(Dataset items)
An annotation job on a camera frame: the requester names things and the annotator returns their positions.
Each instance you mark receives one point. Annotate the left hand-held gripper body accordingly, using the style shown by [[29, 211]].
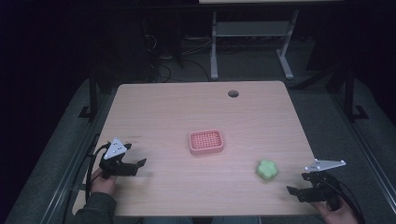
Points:
[[114, 149]]

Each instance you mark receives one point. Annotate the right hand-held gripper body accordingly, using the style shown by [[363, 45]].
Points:
[[322, 183]]

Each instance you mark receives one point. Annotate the person's right hand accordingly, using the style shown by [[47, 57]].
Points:
[[337, 216]]

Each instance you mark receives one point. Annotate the person's left hand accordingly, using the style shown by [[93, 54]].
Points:
[[102, 184]]

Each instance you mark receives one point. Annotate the green flower-shaped soap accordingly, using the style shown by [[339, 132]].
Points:
[[267, 169]]

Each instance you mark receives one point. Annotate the black metal stand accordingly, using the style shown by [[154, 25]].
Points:
[[350, 93], [92, 93]]

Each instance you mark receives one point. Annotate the pink soap dish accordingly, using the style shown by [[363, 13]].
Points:
[[206, 141]]

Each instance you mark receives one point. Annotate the white metal stand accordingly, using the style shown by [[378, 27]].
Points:
[[252, 29]]

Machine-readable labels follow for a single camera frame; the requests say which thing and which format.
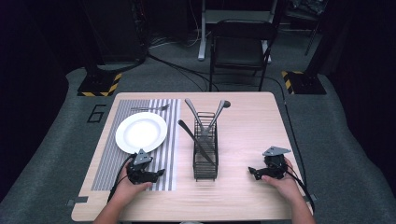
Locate black folding chair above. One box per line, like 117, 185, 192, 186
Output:
208, 19, 279, 93

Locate grey tape strip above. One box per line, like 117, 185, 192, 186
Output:
65, 196, 90, 207

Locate silver spoon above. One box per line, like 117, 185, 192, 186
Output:
205, 99, 232, 134
184, 98, 207, 134

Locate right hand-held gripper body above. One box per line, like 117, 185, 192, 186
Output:
262, 146, 292, 180

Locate black stand base hazard stripes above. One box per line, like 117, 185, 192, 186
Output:
280, 70, 328, 95
77, 64, 123, 98

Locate person's left hand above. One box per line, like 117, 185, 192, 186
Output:
115, 161, 154, 207

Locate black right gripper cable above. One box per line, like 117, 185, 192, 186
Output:
284, 161, 316, 214

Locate silver table knife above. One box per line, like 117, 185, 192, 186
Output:
177, 119, 217, 166

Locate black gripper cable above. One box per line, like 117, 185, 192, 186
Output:
106, 153, 138, 203
284, 161, 316, 214

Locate white round plate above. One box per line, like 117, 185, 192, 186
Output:
115, 111, 168, 155

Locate grey striped placemat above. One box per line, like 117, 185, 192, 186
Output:
91, 98, 182, 192

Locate silver fork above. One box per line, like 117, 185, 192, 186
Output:
130, 104, 171, 113

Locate black floor cable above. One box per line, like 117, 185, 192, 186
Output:
147, 51, 220, 93
264, 76, 310, 188

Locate white metal desk frame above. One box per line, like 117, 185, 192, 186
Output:
197, 0, 278, 64

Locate black wire cutlery holder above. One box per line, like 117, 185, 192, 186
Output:
192, 111, 219, 183

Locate person's right hand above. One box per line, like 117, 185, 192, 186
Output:
261, 157, 303, 203

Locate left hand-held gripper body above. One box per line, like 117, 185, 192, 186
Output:
125, 148, 159, 185

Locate black equipment cabinet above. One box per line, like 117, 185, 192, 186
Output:
78, 0, 149, 64

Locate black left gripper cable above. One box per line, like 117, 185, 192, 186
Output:
106, 153, 138, 203

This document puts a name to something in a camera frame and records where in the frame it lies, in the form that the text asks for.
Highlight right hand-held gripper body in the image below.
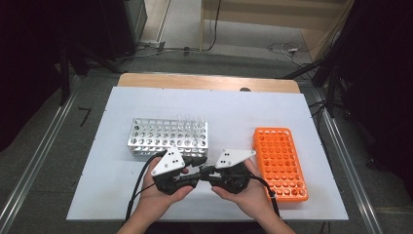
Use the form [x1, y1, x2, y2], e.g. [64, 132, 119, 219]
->
[208, 148, 257, 195]

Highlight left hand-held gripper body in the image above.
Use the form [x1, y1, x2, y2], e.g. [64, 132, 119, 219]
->
[150, 146, 200, 196]

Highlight silver metal test tube rack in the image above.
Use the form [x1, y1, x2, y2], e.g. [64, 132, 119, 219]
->
[127, 117, 209, 159]

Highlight orange plastic test tube rack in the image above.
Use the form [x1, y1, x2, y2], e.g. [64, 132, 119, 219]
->
[252, 126, 310, 204]

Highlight person's left hand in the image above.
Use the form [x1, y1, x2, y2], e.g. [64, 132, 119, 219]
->
[135, 165, 197, 223]

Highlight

YOUR TASK: Out of the records above, return only the lines from the one with "Each instance you mark receives one point. Annotate the white" through the one with "Locate grey tape", exactly, and none of the pictures.

SOLUTION TO THIS EXERCISE:
Each instance you mark receives one point. Annotate the white metal stand accordingly, using the style shown by [[378, 27]].
Points:
[[252, 29]]

Machine-readable labels follow for a single camera frame; the requests say which thing and which format.
Locate black folding chair above. One box per line, like 117, 185, 192, 186
Output:
208, 19, 279, 93

Locate grey tape strip above. One box per line, like 117, 185, 192, 186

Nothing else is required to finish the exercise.